Task prompt ->
Pictures aside, repeat the whole listing word for word.

****************************************

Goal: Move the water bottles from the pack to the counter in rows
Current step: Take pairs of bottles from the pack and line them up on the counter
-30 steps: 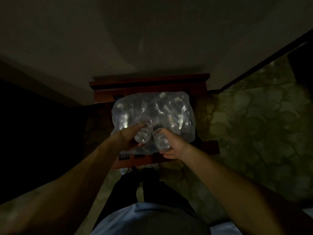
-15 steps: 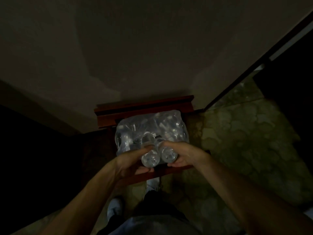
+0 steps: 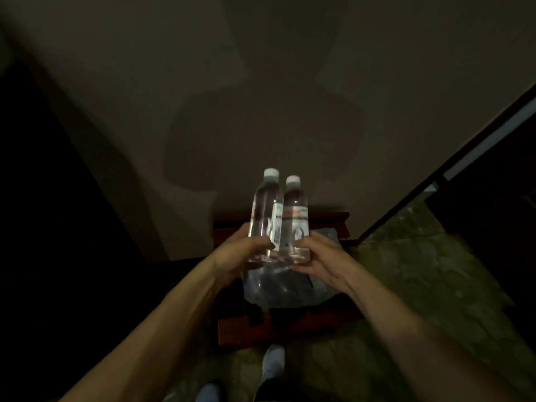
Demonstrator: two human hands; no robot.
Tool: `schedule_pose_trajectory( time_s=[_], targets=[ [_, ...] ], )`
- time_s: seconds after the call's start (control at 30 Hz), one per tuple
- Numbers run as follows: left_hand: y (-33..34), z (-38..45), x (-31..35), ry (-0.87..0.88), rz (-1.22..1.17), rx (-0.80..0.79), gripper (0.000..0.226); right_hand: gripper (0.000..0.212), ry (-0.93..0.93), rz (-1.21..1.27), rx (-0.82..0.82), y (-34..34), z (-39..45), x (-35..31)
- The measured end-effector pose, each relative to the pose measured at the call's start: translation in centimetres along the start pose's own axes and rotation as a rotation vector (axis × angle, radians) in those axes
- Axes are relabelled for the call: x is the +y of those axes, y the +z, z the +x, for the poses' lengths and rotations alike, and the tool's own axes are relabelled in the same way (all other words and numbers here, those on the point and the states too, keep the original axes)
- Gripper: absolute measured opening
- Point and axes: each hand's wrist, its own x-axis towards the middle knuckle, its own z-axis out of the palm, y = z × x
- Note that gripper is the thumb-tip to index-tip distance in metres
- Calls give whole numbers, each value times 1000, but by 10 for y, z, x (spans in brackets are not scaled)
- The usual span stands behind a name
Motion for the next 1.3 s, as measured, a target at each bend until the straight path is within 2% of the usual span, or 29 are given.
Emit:
schedule_pose_trajectory(
  time_s=[0.07,0.23,0.3,0.4,0.53,0.67,0.8,0.9,1.0,1.07,1.17,1.3],
  targets=[
    [-7,-13,25,112,-27,36,46,36,-100,5,-38,24,-6,-24],
    [-15,-43,84,399,40,199,60,69,-346,100,-83,80,-20,-81],
    [-16,-57,104,488,112,273,66,65,-454,84,-52,102,-28,-93],
    [-16,-81,124,573,150,376,72,75,-539,129,-21,127,-39,-102],
    [-25,-111,136,592,142,391,60,66,-638,202,-120,143,-50,-112],
    [-25,-141,147,635,85,386,35,49,-675,255,-256,157,-69,-121],
    [-19,-178,164,710,181,392,36,3,-757,160,-337,169,-92,-132],
    [-22,-206,177,749,284,420,39,4,-885,123,-389,186,-110,-141],
    [-33,-232,193,806,342,471,43,22,-993,103,-439,209,-114,-150],
    [-46,-247,201,841,310,532,46,31,-1009,111,-455,225,-116,-154],
    [-72,-265,204,862,273,571,54,57,-1014,-4,-422,255,-122,-158],
    [-123,-287,203,846,223,500,55,45,-1017,-172,-379,296,-131,-164]
  ],
)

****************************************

Response to this task ->
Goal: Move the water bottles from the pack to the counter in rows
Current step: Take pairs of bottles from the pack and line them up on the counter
-30 steps: 
-15 steps: 
+0 steps: 
Demonstrator: two human hands; no robot.
Tool: `schedule_pose_trajectory( time_s=[_], targets=[ [_, ...] ], )`
- time_s: seconds after the call's start (control at 30 Hz), one per tuple
- Numbers run as follows: left_hand: y (-33..34), z (-38..45), x (-31..35), ry (-0.87..0.88), rz (-1.22..1.17), rx (-0.80..0.79), gripper (0.000..0.226); right_hand: gripper (0.000..0.212), ry (-0.93..0.93), rz (-1.21..1.27), rx (-0.82..0.82), y (-34..34), z (-39..45), x (-35..31)
- The measured end-effector pose, each relative to the pose measured at the call's start: translation in centimetres along the start pose's own axes and rotation as a rotation vector (axis × angle, radians) in those axes
- Axes are relabelled for the call: x is the +y of those axes, y the +z, z the +x, for the poses' lengths and rotations alike, and the tool's own axes are relabelled in the same way (all other words and numbers here, those on the point and the states too, keep the original axes)
- Gripper: absolute measured opening
- Point and axes: each hand's wrist, its own x-axis towards the middle knuckle, its own z-axis out of the palm, y = z × x
- Note that gripper is the thumb-tip to index-tip distance in metres
- Calls give whole numbers, each value times 1000, but by 10 for y, z, x (spans in brackets are not scaled)
- The usual span stands behind a name
Motion for the next 1.3 s, as measured, a target at each bend until the straight path is within 2% of the usual span, or 29 are given.
Emit:
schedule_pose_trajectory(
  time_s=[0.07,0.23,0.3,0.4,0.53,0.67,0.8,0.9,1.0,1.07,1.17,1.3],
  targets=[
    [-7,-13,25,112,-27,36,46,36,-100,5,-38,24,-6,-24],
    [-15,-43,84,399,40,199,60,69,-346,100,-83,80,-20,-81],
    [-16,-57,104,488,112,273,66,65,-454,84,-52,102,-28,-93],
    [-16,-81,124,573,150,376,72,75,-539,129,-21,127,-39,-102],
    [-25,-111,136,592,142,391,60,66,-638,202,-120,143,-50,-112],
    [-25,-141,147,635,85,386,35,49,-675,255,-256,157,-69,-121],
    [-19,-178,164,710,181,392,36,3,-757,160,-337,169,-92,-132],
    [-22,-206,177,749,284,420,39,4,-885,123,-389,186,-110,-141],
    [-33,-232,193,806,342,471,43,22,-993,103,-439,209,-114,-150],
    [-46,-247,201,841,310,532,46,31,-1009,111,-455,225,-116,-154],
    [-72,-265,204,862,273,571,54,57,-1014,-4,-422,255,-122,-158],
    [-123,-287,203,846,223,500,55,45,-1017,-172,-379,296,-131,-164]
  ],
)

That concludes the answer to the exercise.